■ REQUIRED ACTION
Return the lines of the data below starting at the one holding "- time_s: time" and ending at the one holding "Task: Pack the", word for word, leaving every picture out.

■ GIVEN DATA

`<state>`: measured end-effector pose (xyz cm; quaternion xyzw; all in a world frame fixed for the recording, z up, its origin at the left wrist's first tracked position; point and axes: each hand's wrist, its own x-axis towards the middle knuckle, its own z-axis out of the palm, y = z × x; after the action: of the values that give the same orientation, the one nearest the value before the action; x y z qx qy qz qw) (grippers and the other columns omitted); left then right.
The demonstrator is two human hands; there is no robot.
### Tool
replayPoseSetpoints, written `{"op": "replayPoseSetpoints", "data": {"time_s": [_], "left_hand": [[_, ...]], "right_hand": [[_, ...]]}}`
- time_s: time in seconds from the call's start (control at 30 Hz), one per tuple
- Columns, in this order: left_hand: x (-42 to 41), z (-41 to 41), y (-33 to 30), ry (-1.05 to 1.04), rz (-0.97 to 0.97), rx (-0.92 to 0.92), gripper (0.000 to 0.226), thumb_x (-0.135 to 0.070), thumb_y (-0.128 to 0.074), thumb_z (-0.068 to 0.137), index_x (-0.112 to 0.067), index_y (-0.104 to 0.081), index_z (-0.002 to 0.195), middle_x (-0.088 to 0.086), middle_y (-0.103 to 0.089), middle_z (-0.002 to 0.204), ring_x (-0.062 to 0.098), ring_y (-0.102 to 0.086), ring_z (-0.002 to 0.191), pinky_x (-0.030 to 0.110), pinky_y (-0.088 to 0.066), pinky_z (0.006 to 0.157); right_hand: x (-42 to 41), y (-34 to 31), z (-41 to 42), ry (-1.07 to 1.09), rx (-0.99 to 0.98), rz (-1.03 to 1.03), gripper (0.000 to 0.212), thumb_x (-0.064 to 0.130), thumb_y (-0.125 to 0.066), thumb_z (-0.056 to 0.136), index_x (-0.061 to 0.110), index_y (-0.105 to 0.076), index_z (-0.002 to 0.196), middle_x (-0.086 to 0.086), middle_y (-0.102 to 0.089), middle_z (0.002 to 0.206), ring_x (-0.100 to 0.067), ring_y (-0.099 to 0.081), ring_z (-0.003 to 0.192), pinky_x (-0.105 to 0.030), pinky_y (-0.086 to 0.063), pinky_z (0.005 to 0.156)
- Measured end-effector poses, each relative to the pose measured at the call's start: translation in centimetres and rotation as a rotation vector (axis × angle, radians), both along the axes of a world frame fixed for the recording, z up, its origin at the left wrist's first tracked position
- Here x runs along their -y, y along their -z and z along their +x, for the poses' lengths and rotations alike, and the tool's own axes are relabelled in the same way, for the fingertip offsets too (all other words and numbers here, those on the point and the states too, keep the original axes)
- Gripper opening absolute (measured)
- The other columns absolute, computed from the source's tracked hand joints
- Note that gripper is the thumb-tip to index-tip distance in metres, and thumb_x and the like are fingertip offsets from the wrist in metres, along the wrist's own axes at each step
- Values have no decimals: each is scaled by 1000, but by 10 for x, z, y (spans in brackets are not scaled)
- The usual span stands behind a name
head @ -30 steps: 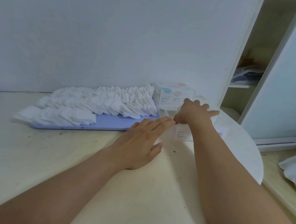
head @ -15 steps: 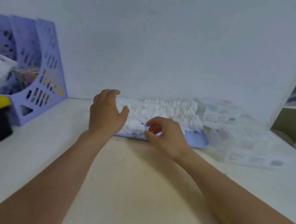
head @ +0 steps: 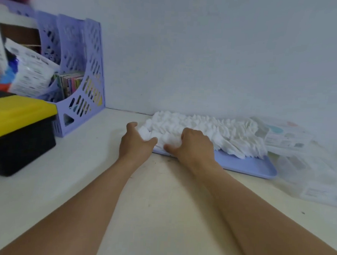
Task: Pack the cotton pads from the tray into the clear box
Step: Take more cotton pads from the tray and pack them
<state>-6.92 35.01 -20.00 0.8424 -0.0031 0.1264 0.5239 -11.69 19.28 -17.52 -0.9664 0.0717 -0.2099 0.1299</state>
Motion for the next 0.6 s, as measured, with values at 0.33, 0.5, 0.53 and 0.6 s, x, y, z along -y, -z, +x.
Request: {"op": "replayPoseSetpoints", "data": {"time_s": [0.33,0.5,0.53,0.6], "left_hand": [[-6,4,0,8,-21,51,49,-13,-66,86,-18,-53,132,1,-60,103,21,-58,85,27,-42,66],[-4,2,-1,-6,11,67,34,-17,-66,86,-20,-61,119,0,-67,99,21,-59,85,26,-40,63],[-4,2,-2,-12,13,69,33,-17,-64,87,-20,-62,119,2,-68,102,22,-60,87,27,-41,66],[-4,1,-4,-19,14,72,32,-17,-63,88,-19,-62,120,4,-69,105,23,-61,88,28,-42,69]], "right_hand": [[-11,-28,20,-154,-124,-451,39,47,-70,83,16,-47,79,2,-48,76,-23,-54,70,-29,-26,51],[-15,-30,20,-199,-123,-524,26,36,-66,89,16,-50,91,2,-37,74,-24,-48,73,-32,-34,63],[-16,-31,20,-196,-123,-517,27,35,-67,89,16,-48,91,2,-36,73,-24,-48,73,-32,-35,64],[-17,-32,19,-189,-123,-496,25,31,-67,89,15,-47,88,2,-36,72,-22,-47,69,-31,-34,60]]}}
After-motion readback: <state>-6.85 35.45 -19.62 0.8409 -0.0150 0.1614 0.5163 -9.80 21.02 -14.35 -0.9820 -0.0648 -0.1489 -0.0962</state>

■ RESPONSE TO THIS EXERCISE
- time_s: time in seconds from the call's start (control at 30 Hz), one per tuple
- Columns, in this order: left_hand: x (-42 to 41), z (-41 to 41), y (-33 to 30), ry (-1.05 to 1.04), rz (-0.97 to 0.97), rx (-0.92 to 0.92), gripper (0.000 to 0.226), thumb_x (-0.135 to 0.070), thumb_y (-0.128 to 0.074), thumb_z (-0.068 to 0.137), index_x (-0.112 to 0.067), index_y (-0.104 to 0.081), index_z (-0.002 to 0.195), middle_x (-0.088 to 0.086), middle_y (-0.103 to 0.089), middle_z (-0.002 to 0.204), ring_x (-0.062 to 0.098), ring_y (-0.102 to 0.086), ring_z (-0.002 to 0.191), pinky_x (-0.030 to 0.110), pinky_y (-0.088 to 0.066), pinky_z (0.006 to 0.157); right_hand: x (-42 to 41), y (-34 to 31), z (-41 to 42), ry (-1.07 to 1.09), rx (-0.99 to 0.98), rz (-1.03 to 1.03), gripper (0.000 to 0.212), thumb_x (-0.064 to 0.130), thumb_y (-0.125 to 0.066), thumb_z (-0.056 to 0.136), index_x (-0.061 to 0.110), index_y (-0.105 to 0.076), index_z (-0.002 to 0.196), middle_x (-0.086 to 0.086), middle_y (-0.102 to 0.089), middle_z (0.002 to 0.206), ring_x (-0.100 to 0.067), ring_y (-0.099 to 0.081), ring_z (-0.003 to 0.192), pinky_x (-0.105 to 0.030), pinky_y (-0.086 to 0.063), pinky_z (0.005 to 0.156)
- Measured end-effector poses, each relative to the pose measured at the call's start: translation in centimetres and rotation as a rotation vector (axis × angle, radians), both along the axes of a world frame fixed for the recording, z up, its origin at the left wrist's first tracked position
- Here x runs along their -y, y along their -z and z along their +x, for the poses' lengths and rotations alike, and the tool's own axes are relabelled in the same way, for the fingertip offsets too (all other words and numbers here, those on the point and the states too, keep the original axes)
- Gripper opening absolute (measured)
- The other columns absolute, computed from the source's tracked hand joints
- Note that gripper is the thumb-tip to index-tip distance in metres, and thumb_x and the like are fingertip offsets from the wrist in metres, along the wrist's own axes at each step
- Values have no decimals: each is scaled by 1000, but by 10 for x, z, y (spans in brackets are not scaled)
- The usual span stands behind a name
head @ -30 steps: 
head @ -15 steps: 
head @ +0 steps: 
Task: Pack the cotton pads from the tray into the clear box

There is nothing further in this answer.